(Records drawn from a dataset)

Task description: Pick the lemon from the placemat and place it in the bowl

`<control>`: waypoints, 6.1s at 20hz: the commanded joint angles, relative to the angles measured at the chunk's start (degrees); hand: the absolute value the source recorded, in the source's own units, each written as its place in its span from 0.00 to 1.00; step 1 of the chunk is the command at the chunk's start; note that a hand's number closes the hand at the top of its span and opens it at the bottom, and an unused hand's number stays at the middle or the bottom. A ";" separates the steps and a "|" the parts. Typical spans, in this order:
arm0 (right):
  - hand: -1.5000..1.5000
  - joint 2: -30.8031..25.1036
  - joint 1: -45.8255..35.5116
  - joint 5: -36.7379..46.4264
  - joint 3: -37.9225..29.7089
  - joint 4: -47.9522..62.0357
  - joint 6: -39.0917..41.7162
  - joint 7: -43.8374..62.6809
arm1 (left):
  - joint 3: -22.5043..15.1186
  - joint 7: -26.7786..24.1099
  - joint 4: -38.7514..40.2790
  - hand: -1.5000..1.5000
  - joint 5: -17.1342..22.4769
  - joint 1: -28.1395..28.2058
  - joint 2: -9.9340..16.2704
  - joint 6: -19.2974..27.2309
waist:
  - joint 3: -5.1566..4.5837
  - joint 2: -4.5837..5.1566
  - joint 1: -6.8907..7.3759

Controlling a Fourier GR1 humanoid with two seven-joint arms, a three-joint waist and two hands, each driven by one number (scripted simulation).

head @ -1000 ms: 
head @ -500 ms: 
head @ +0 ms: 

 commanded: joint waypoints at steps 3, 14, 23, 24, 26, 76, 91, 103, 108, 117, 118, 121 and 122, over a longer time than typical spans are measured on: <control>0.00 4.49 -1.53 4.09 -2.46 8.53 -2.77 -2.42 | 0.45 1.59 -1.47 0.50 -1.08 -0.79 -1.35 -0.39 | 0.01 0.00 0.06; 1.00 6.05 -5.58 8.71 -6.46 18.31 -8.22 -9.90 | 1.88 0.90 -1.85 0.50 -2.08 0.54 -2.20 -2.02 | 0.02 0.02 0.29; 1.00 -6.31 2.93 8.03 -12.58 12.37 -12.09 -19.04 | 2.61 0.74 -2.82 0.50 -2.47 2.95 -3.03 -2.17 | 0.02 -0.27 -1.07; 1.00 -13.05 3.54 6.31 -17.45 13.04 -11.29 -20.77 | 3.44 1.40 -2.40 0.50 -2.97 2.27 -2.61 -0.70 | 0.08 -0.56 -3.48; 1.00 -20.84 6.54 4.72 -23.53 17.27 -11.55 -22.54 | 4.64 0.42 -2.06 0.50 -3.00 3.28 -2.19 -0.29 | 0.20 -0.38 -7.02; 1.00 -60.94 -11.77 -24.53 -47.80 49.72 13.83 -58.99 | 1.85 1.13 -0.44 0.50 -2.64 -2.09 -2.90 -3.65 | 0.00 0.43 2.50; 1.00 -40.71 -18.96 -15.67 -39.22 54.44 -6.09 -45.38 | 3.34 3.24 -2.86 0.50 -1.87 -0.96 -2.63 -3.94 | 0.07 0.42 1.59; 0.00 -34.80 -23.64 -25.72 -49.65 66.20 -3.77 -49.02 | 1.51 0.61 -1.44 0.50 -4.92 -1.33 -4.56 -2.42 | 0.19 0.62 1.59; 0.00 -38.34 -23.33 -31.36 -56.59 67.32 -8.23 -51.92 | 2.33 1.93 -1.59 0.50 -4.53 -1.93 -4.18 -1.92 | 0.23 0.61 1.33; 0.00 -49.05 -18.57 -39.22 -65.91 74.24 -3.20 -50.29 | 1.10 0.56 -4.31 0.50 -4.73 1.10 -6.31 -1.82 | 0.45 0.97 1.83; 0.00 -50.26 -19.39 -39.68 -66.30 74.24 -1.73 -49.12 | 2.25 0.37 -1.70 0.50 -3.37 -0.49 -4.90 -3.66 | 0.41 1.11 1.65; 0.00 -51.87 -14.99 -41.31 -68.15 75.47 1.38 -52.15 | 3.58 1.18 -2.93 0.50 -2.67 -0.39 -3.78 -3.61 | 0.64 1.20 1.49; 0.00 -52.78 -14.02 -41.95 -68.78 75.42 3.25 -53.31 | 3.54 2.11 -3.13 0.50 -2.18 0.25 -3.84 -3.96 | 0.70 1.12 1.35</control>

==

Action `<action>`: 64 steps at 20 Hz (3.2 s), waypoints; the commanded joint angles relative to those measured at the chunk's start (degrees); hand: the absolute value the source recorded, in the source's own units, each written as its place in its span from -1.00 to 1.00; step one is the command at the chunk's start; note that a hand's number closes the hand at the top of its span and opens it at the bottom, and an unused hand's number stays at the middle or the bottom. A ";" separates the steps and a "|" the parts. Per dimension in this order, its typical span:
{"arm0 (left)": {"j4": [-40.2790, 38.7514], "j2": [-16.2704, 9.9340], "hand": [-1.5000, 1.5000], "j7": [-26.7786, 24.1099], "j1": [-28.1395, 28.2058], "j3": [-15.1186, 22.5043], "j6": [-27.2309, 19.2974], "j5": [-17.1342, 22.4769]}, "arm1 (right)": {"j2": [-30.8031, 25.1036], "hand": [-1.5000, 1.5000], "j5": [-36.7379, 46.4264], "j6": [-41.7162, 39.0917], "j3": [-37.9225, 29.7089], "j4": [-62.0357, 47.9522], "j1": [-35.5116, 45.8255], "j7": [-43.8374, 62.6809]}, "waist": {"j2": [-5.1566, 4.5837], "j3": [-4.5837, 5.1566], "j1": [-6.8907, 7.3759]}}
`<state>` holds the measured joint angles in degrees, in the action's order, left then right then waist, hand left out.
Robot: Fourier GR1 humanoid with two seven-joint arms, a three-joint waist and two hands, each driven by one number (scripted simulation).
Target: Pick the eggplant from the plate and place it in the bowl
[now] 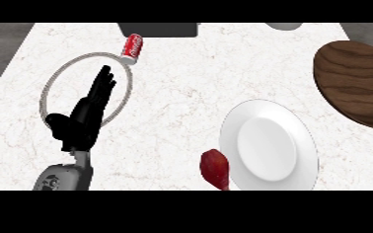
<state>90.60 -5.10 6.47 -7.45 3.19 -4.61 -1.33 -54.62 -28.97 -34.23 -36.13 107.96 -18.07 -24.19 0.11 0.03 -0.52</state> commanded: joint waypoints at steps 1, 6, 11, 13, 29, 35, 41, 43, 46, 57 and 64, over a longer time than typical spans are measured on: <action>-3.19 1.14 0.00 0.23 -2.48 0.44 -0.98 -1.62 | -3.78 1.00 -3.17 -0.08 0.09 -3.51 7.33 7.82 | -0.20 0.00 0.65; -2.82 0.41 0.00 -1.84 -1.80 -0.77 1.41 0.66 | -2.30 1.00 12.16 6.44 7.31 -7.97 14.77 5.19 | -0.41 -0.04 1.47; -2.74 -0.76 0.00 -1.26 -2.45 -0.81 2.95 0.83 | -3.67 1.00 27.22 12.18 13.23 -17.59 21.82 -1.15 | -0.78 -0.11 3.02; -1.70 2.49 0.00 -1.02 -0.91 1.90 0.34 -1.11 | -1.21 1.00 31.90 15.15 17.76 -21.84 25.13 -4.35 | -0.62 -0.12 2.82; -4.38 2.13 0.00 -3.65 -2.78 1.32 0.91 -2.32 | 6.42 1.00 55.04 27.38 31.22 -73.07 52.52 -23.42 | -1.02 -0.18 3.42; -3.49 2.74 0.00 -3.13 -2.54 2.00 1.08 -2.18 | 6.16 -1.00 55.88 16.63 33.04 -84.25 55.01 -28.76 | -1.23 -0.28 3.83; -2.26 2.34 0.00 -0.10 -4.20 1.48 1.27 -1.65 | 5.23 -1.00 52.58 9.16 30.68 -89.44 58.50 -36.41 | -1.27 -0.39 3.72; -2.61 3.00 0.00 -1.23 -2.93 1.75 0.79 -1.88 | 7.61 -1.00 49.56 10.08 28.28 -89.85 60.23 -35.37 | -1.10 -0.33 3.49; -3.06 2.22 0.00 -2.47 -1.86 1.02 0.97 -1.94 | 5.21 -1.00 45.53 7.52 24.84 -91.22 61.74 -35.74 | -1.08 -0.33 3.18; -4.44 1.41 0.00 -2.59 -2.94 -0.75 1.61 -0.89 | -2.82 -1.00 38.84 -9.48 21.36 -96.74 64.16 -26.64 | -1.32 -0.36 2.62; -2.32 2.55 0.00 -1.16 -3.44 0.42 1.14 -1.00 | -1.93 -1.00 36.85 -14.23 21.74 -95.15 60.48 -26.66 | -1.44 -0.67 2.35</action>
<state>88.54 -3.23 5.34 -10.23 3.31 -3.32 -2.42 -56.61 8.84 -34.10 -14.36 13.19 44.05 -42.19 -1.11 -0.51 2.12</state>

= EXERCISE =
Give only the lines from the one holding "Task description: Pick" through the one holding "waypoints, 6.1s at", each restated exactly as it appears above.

= EXPECTED ANSWER =
Task description: Pick the lemon from the placemat and place it in the bowl

`<control>`: waypoints, 6.1s at 20hz: the commanded joint angles, relative to the angles measured at the chunk's start (degrees); hand: the absolute value the source recorded, in the source's own units, each written as its place in its span from 0.00 to 1.00; step 1 of the chunk is the command at the chunk's start; note that a hand's number closes the hand at the top of its span and opens it at the bottom, and an unused hand's number stays at the middle or the bottom. A ";" separates the steps and a "|" the parts. Typical spans, in this order:

Here the work on this exercise is complete.